Bovino also warned that “continued low wages for Millennials could reduce U.S. GDP by as much as $244 billion through 2019, or $49 billion a year, relative to our baseline scenario.”
Further complicating Millenials’ economic predicament are their massive student loans.
As Bovino stated out in her commentary on Fortune: “Millennials are the most educated generation in American history, but it has come at a cost ranging in the hundreds of billions of dollars. Indeed, many of Millennials’ spending and saving habits can be attributed to this debt – a major determinant of current and future spending ability, given the length of loan maturities and weak post-recession wage growth to date.”
An online survey conducted online in February 2016 by research agency TNS on behalf of Citizens Bank revealed that Millennials “have an average student debt of $41,286.60.” This is higher than the national average amount of debt for college graduates, which the Department of Education determined as $29,400.

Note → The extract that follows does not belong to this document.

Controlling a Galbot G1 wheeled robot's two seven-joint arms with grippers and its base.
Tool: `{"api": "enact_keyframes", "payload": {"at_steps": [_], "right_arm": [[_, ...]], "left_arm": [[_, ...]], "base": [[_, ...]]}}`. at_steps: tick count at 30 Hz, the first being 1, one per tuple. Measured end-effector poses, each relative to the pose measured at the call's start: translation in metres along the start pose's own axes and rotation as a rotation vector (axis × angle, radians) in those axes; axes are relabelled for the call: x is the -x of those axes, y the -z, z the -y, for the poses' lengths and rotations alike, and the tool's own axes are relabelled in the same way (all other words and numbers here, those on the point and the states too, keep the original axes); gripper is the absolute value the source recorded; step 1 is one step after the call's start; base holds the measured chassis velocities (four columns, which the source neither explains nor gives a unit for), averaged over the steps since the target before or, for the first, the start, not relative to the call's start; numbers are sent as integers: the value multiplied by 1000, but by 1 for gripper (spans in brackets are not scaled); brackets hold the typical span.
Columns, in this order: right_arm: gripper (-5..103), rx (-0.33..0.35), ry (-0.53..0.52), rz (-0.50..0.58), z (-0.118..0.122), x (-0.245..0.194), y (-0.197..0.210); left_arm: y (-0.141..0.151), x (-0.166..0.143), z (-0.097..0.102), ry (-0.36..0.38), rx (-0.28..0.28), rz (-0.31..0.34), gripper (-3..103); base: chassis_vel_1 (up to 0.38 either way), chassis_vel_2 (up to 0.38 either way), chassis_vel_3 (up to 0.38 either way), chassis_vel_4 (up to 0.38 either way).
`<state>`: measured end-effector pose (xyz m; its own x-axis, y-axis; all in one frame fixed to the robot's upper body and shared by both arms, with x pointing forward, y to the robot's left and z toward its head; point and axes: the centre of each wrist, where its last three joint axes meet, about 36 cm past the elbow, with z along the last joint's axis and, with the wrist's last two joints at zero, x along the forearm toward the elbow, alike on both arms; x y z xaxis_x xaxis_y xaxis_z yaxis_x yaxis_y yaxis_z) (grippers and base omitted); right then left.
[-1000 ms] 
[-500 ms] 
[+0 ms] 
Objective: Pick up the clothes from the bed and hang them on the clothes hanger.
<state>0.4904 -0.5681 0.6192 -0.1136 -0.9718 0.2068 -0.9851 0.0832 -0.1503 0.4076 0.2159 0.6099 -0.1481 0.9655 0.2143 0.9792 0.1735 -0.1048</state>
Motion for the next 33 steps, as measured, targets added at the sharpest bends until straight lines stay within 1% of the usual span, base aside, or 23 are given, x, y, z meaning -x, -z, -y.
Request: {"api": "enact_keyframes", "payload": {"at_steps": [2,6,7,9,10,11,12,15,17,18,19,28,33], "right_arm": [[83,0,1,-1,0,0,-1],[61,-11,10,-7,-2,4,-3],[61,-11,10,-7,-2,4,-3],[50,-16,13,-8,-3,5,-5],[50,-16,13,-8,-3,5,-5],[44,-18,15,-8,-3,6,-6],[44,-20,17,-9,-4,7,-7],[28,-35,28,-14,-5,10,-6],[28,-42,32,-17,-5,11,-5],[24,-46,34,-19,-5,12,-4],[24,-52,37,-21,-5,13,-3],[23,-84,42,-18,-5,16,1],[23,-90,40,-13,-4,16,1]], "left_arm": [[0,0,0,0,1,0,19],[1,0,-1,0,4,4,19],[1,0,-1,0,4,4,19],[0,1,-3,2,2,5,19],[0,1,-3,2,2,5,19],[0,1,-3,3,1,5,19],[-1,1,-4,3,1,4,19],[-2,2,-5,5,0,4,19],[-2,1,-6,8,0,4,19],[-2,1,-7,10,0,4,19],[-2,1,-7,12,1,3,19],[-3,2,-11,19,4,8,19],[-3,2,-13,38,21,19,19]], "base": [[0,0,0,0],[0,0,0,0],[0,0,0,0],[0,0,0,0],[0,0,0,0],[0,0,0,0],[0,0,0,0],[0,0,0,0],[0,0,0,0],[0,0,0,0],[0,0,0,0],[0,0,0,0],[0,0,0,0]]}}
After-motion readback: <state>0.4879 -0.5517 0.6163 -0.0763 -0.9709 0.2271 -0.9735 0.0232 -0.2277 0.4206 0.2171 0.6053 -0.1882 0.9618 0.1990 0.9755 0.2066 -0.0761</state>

The survey also highlighted the fact that “59 percent of those polled have “no idea” when they will be able to pay back their student debt.”
What the Future May Hold
Although it may seem that Millenials have a lot of economic hurdles to deal with, there is still hope for some relief. “In the end, while the burden of student debt will eat into the purchasing power of many young Americans for some time, we expect the continuing recovery in the U.S. economy to afford this generation the eventual opportunity to transition into the traditional definition of full adulthood — and, in a virtuous circle, begin to buy the houses, cars, and other big-ticket items that will further stimulate economic growth,” Bovino said.
Millenials themselves should also be proactive and urge lawmakers to come up with national policies that will give them a much needed boost out of the economic rut that they’re in. In this endeavor, the fact that they are “the largest living American generation” could be their most valuable asset. They can be a formidable political force. In this case, there is strength in numbers.